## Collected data
= = =

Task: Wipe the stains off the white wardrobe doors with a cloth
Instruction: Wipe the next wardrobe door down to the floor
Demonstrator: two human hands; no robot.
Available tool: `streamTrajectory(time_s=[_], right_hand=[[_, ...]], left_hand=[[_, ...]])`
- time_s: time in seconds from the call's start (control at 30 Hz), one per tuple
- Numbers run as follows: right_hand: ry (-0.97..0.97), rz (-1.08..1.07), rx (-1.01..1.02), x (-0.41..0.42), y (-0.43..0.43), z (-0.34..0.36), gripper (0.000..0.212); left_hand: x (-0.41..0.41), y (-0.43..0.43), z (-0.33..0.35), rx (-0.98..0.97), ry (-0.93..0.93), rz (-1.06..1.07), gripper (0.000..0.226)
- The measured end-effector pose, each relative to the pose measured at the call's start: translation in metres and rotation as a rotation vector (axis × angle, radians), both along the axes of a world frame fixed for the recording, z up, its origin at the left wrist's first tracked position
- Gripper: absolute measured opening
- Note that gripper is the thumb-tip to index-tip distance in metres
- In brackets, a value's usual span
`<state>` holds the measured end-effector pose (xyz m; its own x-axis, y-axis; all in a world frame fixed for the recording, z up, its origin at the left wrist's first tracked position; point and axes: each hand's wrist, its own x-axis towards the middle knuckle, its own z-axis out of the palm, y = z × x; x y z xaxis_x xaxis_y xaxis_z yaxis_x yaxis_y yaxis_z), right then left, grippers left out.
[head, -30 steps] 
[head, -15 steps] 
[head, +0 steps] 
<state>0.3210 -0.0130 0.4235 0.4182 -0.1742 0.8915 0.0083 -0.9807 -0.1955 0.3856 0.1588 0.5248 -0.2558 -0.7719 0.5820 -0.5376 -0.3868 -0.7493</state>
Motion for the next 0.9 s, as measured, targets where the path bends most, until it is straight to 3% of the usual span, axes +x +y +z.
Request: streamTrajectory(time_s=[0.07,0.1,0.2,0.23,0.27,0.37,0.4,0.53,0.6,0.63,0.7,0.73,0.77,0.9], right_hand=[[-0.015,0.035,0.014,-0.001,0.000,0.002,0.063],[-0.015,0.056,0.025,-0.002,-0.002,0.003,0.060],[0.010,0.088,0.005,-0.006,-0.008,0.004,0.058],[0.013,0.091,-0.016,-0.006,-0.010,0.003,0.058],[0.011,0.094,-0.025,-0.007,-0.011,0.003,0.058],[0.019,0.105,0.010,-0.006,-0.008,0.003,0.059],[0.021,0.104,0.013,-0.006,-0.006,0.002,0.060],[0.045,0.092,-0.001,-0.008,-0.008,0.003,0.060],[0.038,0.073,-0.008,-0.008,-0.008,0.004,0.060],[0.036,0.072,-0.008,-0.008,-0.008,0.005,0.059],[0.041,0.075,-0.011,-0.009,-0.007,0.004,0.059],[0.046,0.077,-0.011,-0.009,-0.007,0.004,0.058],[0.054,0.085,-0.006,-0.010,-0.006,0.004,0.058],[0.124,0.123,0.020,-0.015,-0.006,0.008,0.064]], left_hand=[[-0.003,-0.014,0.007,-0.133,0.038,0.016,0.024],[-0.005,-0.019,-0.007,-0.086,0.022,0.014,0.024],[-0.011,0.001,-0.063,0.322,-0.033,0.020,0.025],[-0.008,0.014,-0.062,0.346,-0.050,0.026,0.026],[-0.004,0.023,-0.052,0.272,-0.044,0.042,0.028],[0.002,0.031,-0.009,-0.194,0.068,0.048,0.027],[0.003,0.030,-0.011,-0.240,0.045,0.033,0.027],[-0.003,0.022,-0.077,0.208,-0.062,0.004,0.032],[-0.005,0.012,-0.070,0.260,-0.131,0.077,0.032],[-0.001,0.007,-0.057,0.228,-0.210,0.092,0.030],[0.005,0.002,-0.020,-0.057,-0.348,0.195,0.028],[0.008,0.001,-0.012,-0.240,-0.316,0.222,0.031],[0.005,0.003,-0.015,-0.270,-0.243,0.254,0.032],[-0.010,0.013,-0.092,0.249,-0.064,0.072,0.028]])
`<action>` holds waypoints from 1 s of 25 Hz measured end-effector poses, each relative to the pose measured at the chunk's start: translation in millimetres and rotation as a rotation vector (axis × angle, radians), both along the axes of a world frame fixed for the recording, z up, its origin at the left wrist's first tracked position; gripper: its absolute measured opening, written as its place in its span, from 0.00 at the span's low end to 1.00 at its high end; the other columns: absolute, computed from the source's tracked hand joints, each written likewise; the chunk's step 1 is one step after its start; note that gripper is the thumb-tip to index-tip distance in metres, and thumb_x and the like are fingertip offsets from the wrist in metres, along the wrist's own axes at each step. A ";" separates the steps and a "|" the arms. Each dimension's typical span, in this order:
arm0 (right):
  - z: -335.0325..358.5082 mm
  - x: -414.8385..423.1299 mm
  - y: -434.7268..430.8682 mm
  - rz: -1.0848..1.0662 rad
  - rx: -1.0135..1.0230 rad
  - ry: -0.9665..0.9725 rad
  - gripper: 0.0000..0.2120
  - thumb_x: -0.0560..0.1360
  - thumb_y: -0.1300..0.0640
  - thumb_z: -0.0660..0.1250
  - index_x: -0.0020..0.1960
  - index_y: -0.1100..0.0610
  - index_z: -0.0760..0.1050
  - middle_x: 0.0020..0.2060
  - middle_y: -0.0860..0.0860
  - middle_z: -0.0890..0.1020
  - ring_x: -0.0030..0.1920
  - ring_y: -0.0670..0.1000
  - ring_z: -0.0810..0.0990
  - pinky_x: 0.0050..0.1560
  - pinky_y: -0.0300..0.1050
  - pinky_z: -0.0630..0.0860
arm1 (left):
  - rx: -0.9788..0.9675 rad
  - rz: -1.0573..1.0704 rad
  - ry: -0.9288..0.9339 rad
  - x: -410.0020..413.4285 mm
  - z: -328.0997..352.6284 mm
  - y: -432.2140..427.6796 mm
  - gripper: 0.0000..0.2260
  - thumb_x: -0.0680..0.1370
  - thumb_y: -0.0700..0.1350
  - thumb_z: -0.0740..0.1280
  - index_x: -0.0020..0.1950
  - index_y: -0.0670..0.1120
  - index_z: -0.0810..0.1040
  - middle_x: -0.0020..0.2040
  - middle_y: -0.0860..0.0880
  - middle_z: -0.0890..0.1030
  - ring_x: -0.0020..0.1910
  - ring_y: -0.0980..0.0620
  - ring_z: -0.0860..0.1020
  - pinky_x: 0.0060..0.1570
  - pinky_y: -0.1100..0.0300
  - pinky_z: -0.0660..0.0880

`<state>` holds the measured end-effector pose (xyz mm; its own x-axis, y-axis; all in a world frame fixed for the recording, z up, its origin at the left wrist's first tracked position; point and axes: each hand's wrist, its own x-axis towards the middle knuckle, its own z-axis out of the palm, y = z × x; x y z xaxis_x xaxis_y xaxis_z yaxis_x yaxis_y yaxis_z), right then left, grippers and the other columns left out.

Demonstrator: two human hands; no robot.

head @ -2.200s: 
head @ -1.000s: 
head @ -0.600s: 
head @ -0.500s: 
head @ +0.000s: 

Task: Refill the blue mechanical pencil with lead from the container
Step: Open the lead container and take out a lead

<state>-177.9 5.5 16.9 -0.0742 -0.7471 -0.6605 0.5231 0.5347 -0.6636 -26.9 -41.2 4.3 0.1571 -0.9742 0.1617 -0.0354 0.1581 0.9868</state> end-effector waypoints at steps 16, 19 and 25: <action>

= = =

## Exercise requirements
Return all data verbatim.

## Problem solution
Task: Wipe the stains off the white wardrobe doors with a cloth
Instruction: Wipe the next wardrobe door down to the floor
Demonstrator: two human hands; no robot.
Available tool: `streamTrajectory(time_s=[_], right_hand=[[_, ...]], left_hand=[[_, ...]])`
- time_s: time in seconds from the call's start (control at 30 Hz), one per tuple
- Numbers run as follows: right_hand: ry (-0.97..0.97), rz (-1.08..1.07), rx (-1.01..1.02), x (-0.41..0.42), y (-0.43..0.43), z (-0.34..0.36), gripper (0.000..0.212); left_hand: x (-0.41..0.41), y (-0.43..0.43), z (-0.33..0.35), rx (-0.98..0.97), ry (-0.93..0.93), rz (-1.06..1.07), gripper (0.000..0.226)
- The measured end-effector pose, each relative to the pose measured at the call's start: translation in metres and rotation as a rotation vector (axis × angle, radians), both along the axes of a world frame fixed for the recording, z up, its origin at the left wrist's first tracked position
- Gripper: absolute measured opening
- Note that gripper is the thumb-tip to index-tip distance in metres
- In brackets, a value's usual span
`<state>` holds the measured end-effector pose (xyz m; its own x-axis, y-axis; all in a world frame fixed for the recording, z up, its origin at the left wrist's first tracked position; point and axes: each hand's wrist, its own x-axis towards the middle knuckle, its own z-axis out of the palm, y = z × x; x y z xaxis_x xaxis_y xaxis_z yaxis_x yaxis_y yaxis_z), right then left, grippers left out.
[head, -30 steps] 
[head, -15 steps] 
[head, +0 steps] 
<state>0.3210 -0.0130 0.4235 0.4182 -0.1742 0.8915 0.0083 -0.9807 -0.1955 0.3856 0.1588 0.5248 -0.2558 -0.7719 0.5820 -0.5376 -0.3868 -0.7493</state>
Motion for the next 0.9 s, as measured, targets where the path bends most, until it is straight to 3% of the usual span, axes +x +y +z.
Request: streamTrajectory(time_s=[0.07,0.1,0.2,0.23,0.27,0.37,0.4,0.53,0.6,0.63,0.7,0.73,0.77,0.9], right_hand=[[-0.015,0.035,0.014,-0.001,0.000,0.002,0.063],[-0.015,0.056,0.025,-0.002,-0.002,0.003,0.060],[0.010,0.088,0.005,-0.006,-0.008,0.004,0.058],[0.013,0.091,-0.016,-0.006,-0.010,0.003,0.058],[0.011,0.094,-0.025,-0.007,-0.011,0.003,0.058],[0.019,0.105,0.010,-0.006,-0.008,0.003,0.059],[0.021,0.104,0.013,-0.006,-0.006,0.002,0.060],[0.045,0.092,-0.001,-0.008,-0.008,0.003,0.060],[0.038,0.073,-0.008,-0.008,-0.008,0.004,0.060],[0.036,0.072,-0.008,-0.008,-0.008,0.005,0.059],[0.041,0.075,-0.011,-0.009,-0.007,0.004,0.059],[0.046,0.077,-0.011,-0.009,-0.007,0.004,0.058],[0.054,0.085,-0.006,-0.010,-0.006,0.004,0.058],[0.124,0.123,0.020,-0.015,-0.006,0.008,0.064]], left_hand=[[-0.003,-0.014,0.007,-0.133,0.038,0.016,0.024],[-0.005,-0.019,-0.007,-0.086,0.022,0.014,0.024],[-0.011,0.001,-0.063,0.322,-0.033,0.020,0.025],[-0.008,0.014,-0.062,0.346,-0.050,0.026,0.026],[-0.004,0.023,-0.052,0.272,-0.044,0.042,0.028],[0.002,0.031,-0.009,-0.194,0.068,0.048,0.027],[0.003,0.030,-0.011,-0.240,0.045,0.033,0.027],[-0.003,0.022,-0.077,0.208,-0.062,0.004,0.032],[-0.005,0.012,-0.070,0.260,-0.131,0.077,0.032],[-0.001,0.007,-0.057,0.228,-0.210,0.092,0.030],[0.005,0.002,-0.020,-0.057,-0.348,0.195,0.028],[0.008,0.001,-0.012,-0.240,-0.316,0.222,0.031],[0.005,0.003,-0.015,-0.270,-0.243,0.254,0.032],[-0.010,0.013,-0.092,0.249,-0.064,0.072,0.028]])
`<action>` holds waypoints from 1 s of 25 Hz measured end-effector poses, each relative to the pose measured at the chunk's start: translation in millimetres and rotation as a rotation vector (axis × angle, radians), both along the axes of a world frame fixed for the recording, z up, its origin at the left wrist's first tracked position; gripper: its absolute measured opening, written as its place in its span, from 0.00 at the span's low end to 1.00 at its high end; the other columns: absolute, computed from the source's tracked hand joints, each written likewise; the chunk's step 1 is one step after its start; note that gripper is the thumb-tip to index-tip distance in metres, and thumb_x and the like are fingertip offsets from the wrist in metres, along the wrist's own axes at each step. A ";" separates the steps and a "|" the arms. Each dimension's typical span, in this order:
arm0 (right):
  - z: -335.0325..358.5082 mm
  - x: -414.8385..423.1299 mm
  - y: -434.7268..430.8682 mm
  - rz: -1.0848..1.0662 rad
  - rx: -1.0135..1.0230 rad
  - ry: -0.9665..0.9725 rad
  - gripper: 0.0000..0.2120
  - thumb_x: -0.0560..0.1360
  - thumb_y: -0.1300..0.0640
  - thumb_z: -0.0660..0.1250
  - index_x: -0.0020..0.1960
  - index_y: -0.1100..0.0610
  - index_z: -0.0760..0.1050
  - middle_x: 0.0020..0.2060
  - middle_y: -0.0860..0.0860
  - middle_z: -0.0890..0.1020
  - ring_x: -0.0030..0.1920
  - ring_y: -0.0670..0.1000
  - ring_z: -0.0810..0.0990
  - pinky_x: 0.0050..0.1560
  - pinky_y: -0.0300..0.1050
  - pinky_z: -0.0630..0.0860
arm1 (left):
  - rx: -0.9788..0.9675 rad
  - rz: -1.0573..1.0704 rad
  - ry: -0.9288..0.9339 rad
  - x: -410.0020..413.4285 mm
  - z: -328.0997..352.6284 mm
  - y: -432.2140..427.6796 mm
  - gripper: 0.0000..0.2260
  - thumb_x: -0.0680..0.1370
  - thumb_y: -0.0700..0.1350
  - thumb_z: -0.0740..0.1280
  - index_x: -0.0020..0.1950
  - index_y: -0.0670..0.1120
  - index_z: -0.0810..0.1040
  - middle_x: -0.0020..0.2040
  - middle_y: -0.0860..0.0880
  - middle_z: -0.0890..0.1030
  - ring_x: -0.0020..0.1910
  - ring_y: -0.0980..0.0620
  - ring_z: -0.0860..0.1020
  - pinky_x: 0.0060..0.1570
  - pinky_y: -0.1100..0.0300
  - pinky_z: -0.0660..0.0880

`<state>` holds the measured end-effector pose (xyz mm; its own x-axis, y-axis; all in a world frame fixed for the recording, z up, its origin at the left wrist's first tracked position; point and axes: each hand's wrist, its own x-axis towards the middle knuckle, its own z-axis out of the palm, y = z × x; x y z xaxis_x xaxis_y xaxis_z yaxis_x yaxis_y yaxis_z), right then left, grippers and the other columns left out.

Demonstrator: two human hands; no robot.

head @ -2.200s: 
head @ -1.000s: 
head @ -0.600s: 
head @ -0.500s: 
head @ +0.000s: 

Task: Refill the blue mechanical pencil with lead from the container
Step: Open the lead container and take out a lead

<state>-177.9 5.5 16.9 -0.0742 -0.7471 -0.6605 0.5231 0.5347 -0.6636 -26.9 -41.2 4.3 0.1571 -0.9742 0.1617 -0.0354 0.1581 0.9868</state> end-effector waypoints at steps 16, 19 and 25: <action>

Work on this exercise is complete, and nothing remains.